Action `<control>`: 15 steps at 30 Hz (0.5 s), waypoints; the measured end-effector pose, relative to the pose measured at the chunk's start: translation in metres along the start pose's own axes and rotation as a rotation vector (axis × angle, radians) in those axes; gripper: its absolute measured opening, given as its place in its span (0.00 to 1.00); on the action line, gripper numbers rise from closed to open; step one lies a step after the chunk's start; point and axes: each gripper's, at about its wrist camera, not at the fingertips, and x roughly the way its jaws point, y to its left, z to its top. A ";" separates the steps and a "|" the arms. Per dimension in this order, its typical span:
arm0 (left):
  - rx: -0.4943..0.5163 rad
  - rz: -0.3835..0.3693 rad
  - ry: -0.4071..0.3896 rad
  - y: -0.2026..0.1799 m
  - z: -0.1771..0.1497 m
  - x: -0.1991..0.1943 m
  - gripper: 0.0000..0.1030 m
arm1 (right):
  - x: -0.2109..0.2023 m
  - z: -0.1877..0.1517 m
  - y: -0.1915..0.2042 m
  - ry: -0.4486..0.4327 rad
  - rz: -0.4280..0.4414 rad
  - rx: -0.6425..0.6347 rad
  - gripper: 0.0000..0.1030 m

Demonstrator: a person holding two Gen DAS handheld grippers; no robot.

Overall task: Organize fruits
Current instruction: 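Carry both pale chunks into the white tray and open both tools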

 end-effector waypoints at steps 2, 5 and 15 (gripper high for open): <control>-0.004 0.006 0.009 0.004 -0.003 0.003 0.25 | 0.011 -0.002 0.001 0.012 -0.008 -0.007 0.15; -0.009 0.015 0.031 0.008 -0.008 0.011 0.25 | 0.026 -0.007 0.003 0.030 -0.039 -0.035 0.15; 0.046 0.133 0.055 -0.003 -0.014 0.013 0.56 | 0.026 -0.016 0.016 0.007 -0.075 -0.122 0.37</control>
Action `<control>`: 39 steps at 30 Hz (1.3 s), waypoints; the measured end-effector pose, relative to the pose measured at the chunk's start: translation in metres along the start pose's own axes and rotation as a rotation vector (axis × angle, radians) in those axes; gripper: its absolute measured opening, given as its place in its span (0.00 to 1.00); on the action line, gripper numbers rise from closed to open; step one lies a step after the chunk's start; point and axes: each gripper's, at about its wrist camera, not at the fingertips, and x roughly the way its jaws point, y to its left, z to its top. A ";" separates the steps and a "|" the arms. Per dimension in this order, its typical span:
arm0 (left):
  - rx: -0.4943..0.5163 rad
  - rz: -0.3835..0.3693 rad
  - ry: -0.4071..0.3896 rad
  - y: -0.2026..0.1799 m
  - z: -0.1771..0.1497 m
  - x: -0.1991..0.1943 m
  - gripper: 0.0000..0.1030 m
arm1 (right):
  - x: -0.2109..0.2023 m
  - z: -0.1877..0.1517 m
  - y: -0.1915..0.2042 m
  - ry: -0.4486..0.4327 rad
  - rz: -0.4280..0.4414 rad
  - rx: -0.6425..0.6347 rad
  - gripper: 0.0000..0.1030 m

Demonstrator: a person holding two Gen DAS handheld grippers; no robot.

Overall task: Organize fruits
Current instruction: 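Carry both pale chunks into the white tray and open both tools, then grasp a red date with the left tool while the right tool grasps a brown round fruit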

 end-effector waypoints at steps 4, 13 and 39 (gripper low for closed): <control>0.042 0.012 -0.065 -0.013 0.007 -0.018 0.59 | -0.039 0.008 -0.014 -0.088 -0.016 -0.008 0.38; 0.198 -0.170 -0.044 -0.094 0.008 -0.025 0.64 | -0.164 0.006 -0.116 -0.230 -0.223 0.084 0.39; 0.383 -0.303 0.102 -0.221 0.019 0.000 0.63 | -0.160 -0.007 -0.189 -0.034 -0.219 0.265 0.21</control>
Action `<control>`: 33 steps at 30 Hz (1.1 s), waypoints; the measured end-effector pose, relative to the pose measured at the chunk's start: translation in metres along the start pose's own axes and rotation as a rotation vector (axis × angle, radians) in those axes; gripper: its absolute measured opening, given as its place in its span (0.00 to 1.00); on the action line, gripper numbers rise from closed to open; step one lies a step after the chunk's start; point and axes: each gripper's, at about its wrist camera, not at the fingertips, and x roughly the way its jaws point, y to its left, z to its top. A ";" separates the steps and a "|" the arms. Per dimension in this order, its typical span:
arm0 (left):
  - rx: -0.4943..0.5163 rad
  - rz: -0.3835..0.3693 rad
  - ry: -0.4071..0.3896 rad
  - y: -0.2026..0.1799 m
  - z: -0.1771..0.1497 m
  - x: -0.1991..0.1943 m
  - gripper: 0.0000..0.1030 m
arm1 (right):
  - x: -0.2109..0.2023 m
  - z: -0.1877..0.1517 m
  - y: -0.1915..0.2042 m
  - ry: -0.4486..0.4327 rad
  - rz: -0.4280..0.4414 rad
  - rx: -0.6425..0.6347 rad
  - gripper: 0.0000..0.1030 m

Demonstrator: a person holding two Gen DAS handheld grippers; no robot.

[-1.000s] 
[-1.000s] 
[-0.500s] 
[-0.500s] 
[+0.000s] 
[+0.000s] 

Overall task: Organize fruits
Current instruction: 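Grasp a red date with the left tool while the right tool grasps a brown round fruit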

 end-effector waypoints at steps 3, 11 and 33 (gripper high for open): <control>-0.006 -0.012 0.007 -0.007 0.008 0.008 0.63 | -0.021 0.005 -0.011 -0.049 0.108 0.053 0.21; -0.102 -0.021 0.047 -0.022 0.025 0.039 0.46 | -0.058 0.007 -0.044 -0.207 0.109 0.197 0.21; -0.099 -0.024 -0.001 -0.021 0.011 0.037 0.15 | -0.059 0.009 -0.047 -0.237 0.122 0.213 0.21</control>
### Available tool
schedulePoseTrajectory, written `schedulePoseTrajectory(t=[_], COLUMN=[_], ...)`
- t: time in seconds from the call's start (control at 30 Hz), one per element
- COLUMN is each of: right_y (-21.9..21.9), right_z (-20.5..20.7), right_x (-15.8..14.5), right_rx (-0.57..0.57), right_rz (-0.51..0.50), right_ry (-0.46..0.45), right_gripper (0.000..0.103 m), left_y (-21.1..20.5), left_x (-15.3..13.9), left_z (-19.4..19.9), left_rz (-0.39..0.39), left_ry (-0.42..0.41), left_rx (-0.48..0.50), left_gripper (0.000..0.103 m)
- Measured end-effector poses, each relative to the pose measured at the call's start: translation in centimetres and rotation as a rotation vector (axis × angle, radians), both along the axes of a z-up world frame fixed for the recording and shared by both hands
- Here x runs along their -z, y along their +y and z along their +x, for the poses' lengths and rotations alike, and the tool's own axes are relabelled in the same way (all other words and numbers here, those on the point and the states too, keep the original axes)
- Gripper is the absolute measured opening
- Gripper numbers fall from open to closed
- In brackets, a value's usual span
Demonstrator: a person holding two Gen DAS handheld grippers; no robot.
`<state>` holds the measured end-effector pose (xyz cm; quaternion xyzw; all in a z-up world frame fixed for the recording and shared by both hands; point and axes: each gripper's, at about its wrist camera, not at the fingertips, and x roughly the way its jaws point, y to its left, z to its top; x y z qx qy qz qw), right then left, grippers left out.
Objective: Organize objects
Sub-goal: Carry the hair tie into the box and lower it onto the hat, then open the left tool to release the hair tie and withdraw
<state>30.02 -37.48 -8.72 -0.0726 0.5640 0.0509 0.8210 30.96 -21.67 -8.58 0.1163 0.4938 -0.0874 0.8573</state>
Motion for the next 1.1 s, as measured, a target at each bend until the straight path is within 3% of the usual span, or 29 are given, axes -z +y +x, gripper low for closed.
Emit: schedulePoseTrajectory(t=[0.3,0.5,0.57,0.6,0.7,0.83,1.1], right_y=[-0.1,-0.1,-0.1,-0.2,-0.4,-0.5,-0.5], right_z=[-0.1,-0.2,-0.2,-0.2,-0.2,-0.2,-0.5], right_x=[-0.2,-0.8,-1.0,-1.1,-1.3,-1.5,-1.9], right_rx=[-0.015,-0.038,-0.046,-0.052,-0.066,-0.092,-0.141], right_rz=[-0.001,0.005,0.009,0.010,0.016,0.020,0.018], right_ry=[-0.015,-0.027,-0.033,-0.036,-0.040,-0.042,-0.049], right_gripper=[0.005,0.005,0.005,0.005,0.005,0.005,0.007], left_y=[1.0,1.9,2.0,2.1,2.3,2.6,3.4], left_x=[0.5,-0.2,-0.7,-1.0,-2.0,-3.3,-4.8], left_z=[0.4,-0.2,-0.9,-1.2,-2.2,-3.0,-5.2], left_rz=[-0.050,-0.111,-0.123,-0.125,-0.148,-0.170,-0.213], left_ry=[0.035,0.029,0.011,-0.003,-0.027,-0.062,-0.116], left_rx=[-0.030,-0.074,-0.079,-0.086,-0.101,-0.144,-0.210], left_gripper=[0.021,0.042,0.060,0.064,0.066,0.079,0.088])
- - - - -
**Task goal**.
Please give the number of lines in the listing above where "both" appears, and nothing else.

**Output below**.
4